I’m far from a tough guy, but I’ve known some pain. Like, I’ve had a bunch of kidney stones and several arthritic episodes where my knee blows up to the size of my ass and my tendons turn to what feels like glass shards. But this was uncharted pain territory. I drove to Sibley Hospital in agony and worry for my internal organs. Even in my pitiful state, I had to laugh while explaining to the emergency room staff that my injury came from getting punched in a church basement. 

And I chuckled some more, between groans, when I heard a nurse on the emergency room PA ordering X-rays and organ tests for "the boxer in Room 8." 

The boxer!

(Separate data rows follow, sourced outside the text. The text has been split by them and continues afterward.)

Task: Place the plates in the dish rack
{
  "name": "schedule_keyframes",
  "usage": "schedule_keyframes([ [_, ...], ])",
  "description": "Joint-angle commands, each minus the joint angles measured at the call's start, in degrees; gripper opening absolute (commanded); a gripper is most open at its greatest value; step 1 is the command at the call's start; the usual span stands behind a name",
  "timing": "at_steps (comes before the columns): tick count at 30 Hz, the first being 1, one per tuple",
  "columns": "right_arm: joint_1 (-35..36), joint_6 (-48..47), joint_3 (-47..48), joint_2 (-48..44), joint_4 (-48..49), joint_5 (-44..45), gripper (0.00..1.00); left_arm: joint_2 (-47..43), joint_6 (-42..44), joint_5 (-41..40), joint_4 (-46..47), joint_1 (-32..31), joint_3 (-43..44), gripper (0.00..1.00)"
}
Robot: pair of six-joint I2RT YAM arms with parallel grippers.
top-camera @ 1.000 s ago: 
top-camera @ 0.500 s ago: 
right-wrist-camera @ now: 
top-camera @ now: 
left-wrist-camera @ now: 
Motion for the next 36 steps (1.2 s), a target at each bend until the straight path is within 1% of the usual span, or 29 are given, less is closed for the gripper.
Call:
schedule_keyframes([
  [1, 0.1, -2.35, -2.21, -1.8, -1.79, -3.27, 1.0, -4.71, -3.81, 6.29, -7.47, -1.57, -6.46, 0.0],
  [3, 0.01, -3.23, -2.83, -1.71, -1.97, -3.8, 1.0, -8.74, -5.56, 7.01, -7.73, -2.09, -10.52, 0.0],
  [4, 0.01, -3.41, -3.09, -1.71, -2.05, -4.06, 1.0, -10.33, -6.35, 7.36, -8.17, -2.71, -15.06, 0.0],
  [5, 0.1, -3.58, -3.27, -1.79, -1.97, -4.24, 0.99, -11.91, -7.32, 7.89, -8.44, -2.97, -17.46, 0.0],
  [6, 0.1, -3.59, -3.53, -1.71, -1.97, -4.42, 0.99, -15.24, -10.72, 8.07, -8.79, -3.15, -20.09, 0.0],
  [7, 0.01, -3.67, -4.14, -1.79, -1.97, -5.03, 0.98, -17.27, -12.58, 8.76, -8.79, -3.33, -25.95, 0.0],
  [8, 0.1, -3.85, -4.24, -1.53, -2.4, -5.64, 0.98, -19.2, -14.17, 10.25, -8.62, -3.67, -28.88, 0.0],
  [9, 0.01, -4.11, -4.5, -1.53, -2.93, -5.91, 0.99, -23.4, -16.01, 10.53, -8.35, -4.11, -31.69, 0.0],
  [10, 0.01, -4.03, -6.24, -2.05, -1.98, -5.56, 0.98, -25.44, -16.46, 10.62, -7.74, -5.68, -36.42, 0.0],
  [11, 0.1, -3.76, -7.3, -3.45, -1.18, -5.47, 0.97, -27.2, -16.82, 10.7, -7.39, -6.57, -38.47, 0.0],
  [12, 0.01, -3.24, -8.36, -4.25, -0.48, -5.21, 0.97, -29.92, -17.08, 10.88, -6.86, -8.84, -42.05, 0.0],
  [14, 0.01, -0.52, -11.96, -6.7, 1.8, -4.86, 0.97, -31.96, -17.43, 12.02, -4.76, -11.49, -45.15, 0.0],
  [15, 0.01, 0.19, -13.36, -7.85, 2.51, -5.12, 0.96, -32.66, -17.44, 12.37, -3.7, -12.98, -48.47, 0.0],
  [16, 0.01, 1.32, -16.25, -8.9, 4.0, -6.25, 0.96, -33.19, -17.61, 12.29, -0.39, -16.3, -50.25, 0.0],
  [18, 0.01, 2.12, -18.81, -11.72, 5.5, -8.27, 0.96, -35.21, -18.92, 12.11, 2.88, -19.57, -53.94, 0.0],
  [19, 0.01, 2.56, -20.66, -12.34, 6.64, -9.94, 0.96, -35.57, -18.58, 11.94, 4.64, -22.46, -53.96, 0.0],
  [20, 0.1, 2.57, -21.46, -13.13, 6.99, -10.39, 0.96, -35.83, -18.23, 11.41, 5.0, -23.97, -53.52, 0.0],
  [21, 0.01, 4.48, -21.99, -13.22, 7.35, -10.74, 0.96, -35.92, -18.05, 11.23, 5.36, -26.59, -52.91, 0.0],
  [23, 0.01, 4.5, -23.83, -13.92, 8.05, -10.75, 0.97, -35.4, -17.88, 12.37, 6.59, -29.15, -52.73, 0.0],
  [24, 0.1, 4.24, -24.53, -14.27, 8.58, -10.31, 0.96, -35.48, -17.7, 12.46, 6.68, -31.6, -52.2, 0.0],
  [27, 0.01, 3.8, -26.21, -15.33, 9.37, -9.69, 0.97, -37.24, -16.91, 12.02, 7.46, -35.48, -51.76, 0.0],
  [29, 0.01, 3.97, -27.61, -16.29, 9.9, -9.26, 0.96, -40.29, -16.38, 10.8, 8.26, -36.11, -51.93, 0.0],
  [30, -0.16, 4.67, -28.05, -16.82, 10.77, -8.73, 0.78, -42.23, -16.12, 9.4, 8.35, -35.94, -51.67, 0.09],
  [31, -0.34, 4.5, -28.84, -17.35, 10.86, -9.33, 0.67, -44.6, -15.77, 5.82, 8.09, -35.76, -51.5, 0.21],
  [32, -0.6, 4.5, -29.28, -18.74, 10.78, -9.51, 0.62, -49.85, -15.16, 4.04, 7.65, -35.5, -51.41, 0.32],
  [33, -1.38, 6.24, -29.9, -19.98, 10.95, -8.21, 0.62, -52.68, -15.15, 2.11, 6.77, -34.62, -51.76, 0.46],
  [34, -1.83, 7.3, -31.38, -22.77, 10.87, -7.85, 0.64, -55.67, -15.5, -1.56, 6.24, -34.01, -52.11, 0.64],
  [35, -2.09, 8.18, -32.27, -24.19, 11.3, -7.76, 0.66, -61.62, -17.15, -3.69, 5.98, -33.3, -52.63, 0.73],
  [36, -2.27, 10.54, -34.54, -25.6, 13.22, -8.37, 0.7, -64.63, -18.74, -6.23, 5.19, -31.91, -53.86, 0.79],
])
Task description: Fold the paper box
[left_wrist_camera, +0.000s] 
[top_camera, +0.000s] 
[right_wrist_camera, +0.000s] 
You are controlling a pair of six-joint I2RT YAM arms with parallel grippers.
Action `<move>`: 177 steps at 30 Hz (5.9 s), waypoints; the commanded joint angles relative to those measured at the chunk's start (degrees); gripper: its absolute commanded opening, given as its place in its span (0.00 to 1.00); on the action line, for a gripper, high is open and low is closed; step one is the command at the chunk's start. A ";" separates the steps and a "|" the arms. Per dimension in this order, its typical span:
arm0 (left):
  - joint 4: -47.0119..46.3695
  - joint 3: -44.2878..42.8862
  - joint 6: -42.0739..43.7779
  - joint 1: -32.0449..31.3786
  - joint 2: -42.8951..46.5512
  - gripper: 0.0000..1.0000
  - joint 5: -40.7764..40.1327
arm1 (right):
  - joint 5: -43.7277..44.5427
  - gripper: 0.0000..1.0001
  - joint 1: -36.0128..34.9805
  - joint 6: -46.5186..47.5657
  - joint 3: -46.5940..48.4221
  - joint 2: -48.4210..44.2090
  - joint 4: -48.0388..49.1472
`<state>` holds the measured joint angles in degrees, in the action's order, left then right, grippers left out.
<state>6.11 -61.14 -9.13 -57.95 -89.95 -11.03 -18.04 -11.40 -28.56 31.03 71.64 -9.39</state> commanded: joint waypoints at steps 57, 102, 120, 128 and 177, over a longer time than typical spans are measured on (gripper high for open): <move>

That’s me!

As it turned out, there was no blood in my pee or obvious rib fractures. I was told I’d suffered a torn intercostal muscle, an injury generally caused by a blow to the rib cage that doesn’t do permanent damage but hurts a lot and won’t go away. I spent the next eight weeks not sleeping and dreading sneezing or laughing, either of which would make me cry from hurt. 

Even before the results came back, I concluded that my participation in the basement boxing sessions was ludicrous and promised myself that no matter the diagnosis, my fight career was finished. I’d lived out my favorite Richard Pryor skit of all time, the one about how his own boxing dreams were crushed by a body blow. 

I posed for a selfie in the emergency room holding my vial of blood-free urine, to commemorate the moment that I accepted me and boxing were doneski. I knew I’d miss it.

As luck would have it, the world shut down from COVID a week later. Several months into the pandemic, by which time all exercise had moved outdoors, I went with my son to toss a football at a park across the street from my house. Two 30-something guys walked into the park decked out in full boxing regalia, and as I watched they tapped gloves and started whaling on each other. Good god, did they look ridiculous. And they didn’t care. I was so jealous.